◆ **WHAT THE TASK ASKS**
Quote verbatim the span of lines that begins the listing below and closes with the line containing "x=540 y=227".

--- RECORDS ---

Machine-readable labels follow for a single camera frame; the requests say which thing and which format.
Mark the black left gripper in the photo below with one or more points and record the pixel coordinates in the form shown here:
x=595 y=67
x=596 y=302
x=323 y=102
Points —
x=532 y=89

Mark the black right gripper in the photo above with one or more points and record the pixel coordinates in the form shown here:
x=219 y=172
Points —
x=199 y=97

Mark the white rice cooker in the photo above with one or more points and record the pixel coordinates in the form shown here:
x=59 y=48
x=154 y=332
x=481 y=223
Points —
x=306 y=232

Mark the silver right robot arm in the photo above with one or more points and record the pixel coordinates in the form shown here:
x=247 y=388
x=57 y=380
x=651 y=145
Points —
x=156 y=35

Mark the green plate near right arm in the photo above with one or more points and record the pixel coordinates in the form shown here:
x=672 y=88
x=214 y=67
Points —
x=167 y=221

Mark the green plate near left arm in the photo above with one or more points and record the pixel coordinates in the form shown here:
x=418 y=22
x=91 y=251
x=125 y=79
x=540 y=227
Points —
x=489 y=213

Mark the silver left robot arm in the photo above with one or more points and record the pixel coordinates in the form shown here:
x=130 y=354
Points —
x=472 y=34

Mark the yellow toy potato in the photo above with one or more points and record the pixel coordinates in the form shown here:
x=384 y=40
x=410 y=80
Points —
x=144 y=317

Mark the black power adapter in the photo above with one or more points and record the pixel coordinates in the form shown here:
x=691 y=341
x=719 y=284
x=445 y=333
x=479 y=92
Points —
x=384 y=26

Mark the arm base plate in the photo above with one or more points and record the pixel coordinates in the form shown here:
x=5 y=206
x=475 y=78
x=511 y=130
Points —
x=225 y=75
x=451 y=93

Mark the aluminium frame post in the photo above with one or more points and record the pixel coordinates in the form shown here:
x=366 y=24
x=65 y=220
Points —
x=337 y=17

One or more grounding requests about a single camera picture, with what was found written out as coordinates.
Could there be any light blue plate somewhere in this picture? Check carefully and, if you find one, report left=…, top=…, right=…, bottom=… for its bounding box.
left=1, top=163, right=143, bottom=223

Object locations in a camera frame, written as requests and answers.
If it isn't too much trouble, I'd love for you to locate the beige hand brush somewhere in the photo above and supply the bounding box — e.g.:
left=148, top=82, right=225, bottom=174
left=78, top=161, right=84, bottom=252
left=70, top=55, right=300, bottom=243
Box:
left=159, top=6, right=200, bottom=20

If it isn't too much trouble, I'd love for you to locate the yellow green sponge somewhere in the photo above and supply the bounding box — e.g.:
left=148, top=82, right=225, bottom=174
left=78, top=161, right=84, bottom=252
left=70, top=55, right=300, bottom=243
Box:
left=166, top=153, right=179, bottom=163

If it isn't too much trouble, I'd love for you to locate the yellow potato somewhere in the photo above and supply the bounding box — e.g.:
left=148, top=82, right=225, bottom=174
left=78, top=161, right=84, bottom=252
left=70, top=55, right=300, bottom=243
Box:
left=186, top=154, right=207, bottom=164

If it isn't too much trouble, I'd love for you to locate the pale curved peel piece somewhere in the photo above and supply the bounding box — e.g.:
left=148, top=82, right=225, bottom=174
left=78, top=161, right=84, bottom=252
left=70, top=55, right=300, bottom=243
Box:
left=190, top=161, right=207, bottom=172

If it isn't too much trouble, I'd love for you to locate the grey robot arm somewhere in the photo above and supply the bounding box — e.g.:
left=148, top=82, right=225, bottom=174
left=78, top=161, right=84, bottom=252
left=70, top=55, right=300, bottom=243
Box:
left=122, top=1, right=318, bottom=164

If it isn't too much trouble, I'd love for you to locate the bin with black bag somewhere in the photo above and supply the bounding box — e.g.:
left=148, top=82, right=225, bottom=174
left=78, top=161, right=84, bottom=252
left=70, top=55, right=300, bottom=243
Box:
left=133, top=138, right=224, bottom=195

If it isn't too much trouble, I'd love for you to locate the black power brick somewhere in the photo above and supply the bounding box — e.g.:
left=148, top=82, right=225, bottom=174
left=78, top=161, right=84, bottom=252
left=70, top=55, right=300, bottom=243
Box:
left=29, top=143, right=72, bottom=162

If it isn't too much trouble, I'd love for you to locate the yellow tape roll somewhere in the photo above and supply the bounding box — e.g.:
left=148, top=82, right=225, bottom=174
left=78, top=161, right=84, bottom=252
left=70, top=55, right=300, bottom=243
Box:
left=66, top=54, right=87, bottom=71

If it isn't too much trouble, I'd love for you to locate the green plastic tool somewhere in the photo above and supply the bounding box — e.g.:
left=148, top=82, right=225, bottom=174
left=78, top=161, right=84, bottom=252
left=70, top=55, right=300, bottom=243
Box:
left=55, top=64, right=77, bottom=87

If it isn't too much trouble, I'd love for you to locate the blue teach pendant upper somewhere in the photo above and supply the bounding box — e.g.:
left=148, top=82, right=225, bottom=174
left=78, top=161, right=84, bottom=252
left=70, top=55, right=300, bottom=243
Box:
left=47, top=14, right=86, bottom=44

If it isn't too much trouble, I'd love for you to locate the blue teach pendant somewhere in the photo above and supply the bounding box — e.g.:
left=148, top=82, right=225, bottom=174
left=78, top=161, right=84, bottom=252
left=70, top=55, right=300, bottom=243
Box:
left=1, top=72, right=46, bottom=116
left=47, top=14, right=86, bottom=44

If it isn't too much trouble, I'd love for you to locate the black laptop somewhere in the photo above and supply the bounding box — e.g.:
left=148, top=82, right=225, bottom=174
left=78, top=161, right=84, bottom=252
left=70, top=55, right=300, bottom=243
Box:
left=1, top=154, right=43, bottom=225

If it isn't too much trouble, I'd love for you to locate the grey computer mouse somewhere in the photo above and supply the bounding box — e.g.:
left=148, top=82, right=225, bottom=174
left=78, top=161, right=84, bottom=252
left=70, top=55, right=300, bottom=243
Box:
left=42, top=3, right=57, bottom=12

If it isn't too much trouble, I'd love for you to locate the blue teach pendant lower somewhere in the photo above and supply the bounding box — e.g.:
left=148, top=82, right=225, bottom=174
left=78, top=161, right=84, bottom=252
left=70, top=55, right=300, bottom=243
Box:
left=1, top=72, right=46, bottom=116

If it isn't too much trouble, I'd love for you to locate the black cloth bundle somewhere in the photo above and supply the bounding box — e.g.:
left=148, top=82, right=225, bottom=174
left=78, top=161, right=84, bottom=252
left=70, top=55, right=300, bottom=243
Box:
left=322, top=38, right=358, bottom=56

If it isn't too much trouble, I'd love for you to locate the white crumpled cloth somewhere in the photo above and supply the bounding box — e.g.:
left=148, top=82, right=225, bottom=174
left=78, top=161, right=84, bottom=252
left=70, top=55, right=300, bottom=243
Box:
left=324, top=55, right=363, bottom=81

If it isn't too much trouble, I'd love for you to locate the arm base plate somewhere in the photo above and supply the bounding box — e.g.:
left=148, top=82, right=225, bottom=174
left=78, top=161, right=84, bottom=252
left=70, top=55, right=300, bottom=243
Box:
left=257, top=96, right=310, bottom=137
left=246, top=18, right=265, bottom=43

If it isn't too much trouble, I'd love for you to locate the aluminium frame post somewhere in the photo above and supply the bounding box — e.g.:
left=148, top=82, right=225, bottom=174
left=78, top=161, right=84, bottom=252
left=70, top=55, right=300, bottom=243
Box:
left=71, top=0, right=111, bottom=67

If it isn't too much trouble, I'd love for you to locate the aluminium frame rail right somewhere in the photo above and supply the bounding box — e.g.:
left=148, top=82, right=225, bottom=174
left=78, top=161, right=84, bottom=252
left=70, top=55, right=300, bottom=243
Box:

---

◆ **SOLUTION TO THE EXERCISE**
Machine-readable labels follow for a single camera frame; the requests say which thing and which format.
Mark the black left gripper in the photo below with one or more points and record the pixel coordinates in the form shown here:
x=595 y=67
x=596 y=302
x=323 y=102
Points —
x=532 y=89

Mark the black right gripper in the photo above with one or more points and record the pixel coordinates in the form shown here:
x=219 y=172
Points —
x=199 y=97

Mark the white rice cooker in the photo above with one or more points and record the pixel coordinates in the form shown here:
x=59 y=48
x=154 y=332
x=481 y=223
Points —
x=306 y=232

Mark the silver right robot arm in the photo above with one or more points and record the pixel coordinates in the form shown here:
x=247 y=388
x=57 y=380
x=651 y=145
Points —
x=156 y=35

Mark the green plate near right arm in the photo above with one or more points and record the pixel coordinates in the form shown here:
x=672 y=88
x=214 y=67
Points —
x=167 y=221

Mark the green plate near left arm in the photo above with one or more points and record the pixel coordinates in the form shown here:
x=418 y=22
x=91 y=251
x=125 y=79
x=540 y=227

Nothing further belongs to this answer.